The Australian Institute of Superannuation Trustees (AIST) is exploring a merger with Industry Super Australia as external pressure grows on industry associations and the funds they service.

It’s the long running rumour that surfaces every time CMSF or ASI rolls around again – that the AIST will eventually merge with the Association of Superannuation Funds of Australia (ASFA). But it’s Industry Super Australia (ISA) that’s now emerged as the more likely dance partner.

“As part of their commitment to act in members’ best interests, ISA and AIST are exploring a merger to create a single voice for profit-to-member super funds in Australia,” AIST CEO Eva Scheerlinck (picture at top) said in a statement to ISN.

Rumour has it that the ancient conflict between commercial and industry/profit-to-member funds has prevented merger discussions with ASFA. Still, sources question whether cornerstone AIST practices like member education and conferences will be subsumed by ISA’s more direct and more political approach. ISA, which handles collective media campaigns for the industry funds as well as some research activities, has attracted controversy for advertisements attacking retail funds (“The Vultures in the Trees”) and the government and big banks (“The Fox in the Henhouse”).

ISA is also responsible for the creation and running of the industry fund collective campaign. The AIST has usually taken a more measured approach to superannuation advocacy. The AIST itself subsumed another association, the Industry Fund Forum, in 2017. At the time, Scheerlinck said that the association “would not shy away from other mergers in the future”.

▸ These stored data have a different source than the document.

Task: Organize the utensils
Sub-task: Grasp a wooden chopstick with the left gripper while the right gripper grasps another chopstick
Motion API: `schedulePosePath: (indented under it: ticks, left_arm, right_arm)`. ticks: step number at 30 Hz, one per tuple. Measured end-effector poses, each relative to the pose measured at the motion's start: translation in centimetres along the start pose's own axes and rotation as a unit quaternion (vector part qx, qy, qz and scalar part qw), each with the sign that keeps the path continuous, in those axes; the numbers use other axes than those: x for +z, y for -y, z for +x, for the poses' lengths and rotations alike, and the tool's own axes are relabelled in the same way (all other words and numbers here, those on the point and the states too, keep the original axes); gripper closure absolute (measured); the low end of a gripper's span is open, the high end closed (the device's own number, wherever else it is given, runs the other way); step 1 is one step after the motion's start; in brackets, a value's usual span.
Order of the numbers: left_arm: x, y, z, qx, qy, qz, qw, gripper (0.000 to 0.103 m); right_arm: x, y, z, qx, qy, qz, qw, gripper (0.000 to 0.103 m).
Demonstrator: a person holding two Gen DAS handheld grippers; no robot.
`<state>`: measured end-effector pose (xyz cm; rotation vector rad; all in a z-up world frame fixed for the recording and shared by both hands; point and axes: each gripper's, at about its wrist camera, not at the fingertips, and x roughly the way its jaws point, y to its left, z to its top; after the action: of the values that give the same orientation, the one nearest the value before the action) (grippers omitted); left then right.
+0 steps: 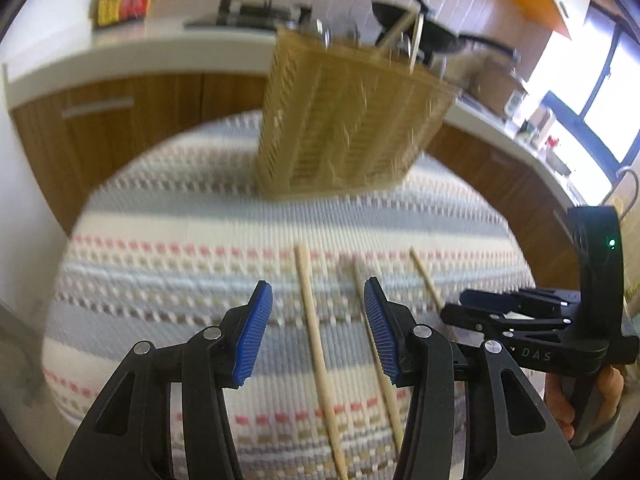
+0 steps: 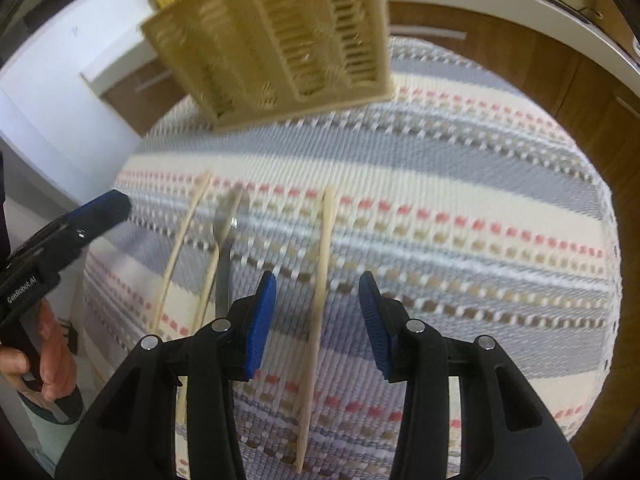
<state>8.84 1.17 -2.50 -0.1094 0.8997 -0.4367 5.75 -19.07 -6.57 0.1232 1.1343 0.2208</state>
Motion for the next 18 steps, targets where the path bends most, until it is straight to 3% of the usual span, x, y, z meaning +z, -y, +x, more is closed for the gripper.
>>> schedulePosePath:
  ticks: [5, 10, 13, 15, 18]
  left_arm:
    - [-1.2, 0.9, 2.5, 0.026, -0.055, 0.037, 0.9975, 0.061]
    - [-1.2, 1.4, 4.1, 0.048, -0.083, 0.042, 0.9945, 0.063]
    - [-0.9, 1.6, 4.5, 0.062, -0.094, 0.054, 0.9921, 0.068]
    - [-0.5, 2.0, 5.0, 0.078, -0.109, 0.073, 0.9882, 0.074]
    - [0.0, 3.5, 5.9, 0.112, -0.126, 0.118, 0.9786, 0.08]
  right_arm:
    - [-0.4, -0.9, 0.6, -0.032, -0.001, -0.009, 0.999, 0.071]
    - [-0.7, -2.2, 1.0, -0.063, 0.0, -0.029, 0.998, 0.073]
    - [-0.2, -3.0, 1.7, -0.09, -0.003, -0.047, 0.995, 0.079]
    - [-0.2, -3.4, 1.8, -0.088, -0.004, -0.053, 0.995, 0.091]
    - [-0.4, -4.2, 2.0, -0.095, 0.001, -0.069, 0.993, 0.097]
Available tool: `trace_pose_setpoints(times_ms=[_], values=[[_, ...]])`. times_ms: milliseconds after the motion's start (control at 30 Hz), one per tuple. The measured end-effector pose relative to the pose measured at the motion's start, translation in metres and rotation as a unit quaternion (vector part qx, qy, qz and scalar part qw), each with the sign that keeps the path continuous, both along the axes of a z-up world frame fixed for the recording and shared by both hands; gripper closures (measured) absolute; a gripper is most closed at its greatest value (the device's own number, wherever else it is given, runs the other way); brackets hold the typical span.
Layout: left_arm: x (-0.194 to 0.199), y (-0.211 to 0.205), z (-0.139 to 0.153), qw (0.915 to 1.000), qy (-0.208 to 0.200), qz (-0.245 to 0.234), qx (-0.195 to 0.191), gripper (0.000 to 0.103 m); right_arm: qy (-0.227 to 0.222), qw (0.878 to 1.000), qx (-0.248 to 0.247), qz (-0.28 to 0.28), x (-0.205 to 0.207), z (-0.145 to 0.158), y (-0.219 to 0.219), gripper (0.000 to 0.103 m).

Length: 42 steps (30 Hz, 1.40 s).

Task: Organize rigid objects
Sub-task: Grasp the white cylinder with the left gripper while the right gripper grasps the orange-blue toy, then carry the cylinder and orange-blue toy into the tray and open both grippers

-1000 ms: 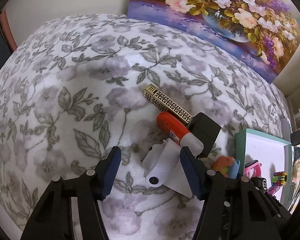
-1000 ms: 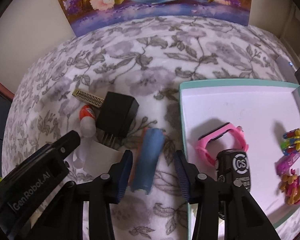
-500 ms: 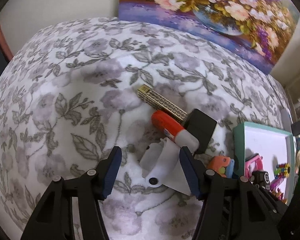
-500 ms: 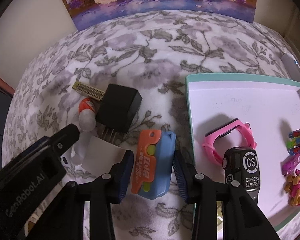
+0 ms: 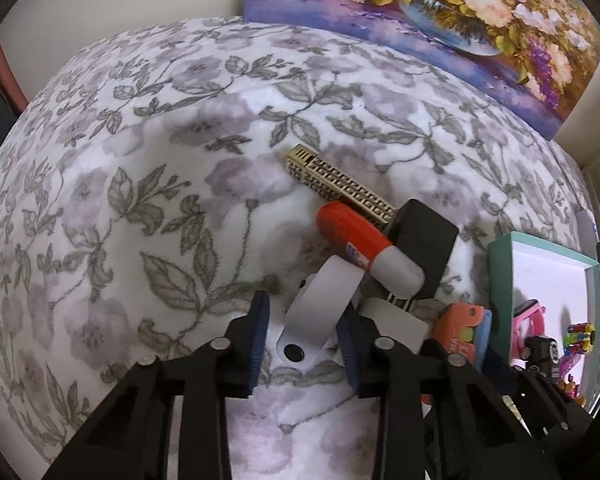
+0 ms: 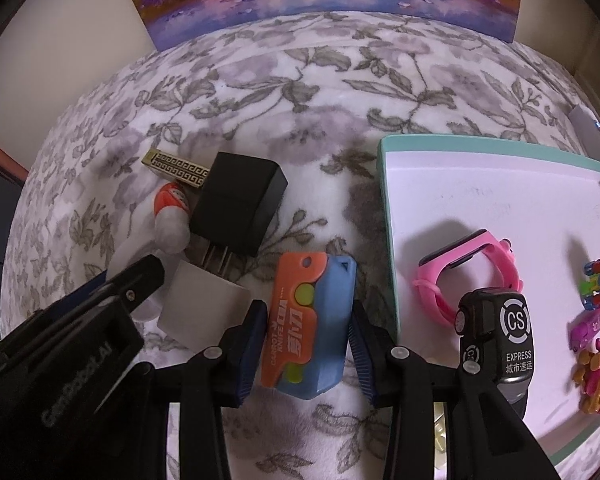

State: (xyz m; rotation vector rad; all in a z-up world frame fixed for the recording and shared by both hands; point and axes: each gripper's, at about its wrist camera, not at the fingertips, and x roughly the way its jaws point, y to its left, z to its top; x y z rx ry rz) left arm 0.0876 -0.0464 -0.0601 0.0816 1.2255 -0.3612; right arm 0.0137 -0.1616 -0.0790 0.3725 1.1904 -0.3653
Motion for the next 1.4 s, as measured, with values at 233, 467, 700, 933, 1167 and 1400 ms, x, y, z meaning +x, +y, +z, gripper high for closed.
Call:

In recent times, CMSF and ASI attendees have questioned whether maintaining multiple superannuation associations passes the elusive ‘pub test’ at a time when funds are under pressure to reduce cost to member and marketing expenditure. Still, the issue goes back years. In 2018, then minister for financial services and revenue Kelly O’Dwyer told Investment Magazine: “Given the superannuation industry has the privilege of managing the compulsory deferred wages of millions of Australians, the government is concerned with ensuring that funds spend members’ money only in the best interests of their members, including where that expenditure is on involvement with industry representative bodies.”

The ISA/AIST merger discussions also follow the decision by financial advice bodies the AFA and FPA to explore a merger in the face of declining adviser numbers. Nearly all superannuation associations are under some financial pressure because they’ve come to rely so much on their events – which are often similar – to generate revenue from ticket sales and sponsorship. All superannuation associations have also seen declining membership bases due to funds merging. Only one financial industry association is in very good financial health – the Actuaries Institute.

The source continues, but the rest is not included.